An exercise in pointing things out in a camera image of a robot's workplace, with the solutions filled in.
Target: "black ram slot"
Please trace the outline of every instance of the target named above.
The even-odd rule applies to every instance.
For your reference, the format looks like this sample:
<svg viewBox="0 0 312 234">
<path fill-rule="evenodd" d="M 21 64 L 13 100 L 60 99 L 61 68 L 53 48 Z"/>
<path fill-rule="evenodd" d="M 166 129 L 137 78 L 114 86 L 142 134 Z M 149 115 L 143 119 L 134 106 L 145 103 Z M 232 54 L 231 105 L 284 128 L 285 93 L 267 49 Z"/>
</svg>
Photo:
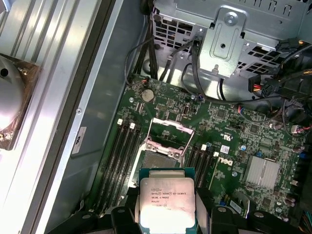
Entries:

★ ★ ★ ★ ★

● **WHAT YOU NEED TO DO**: Everything from the line with "64 L 13 100" through the final line of the material is to be returned exactly, both ends included, apart from the pictures.

● **SOLUTION FOR THIS EXERCISE**:
<path fill-rule="evenodd" d="M 21 64 L 13 100 L 60 99 L 61 68 L 53 48 Z"/>
<path fill-rule="evenodd" d="M 166 129 L 137 78 L 114 86 L 142 134 Z M 149 115 L 143 119 L 134 106 L 145 103 Z M 232 54 L 231 105 L 284 128 L 285 93 L 267 49 Z"/>
</svg>
Photo:
Entries:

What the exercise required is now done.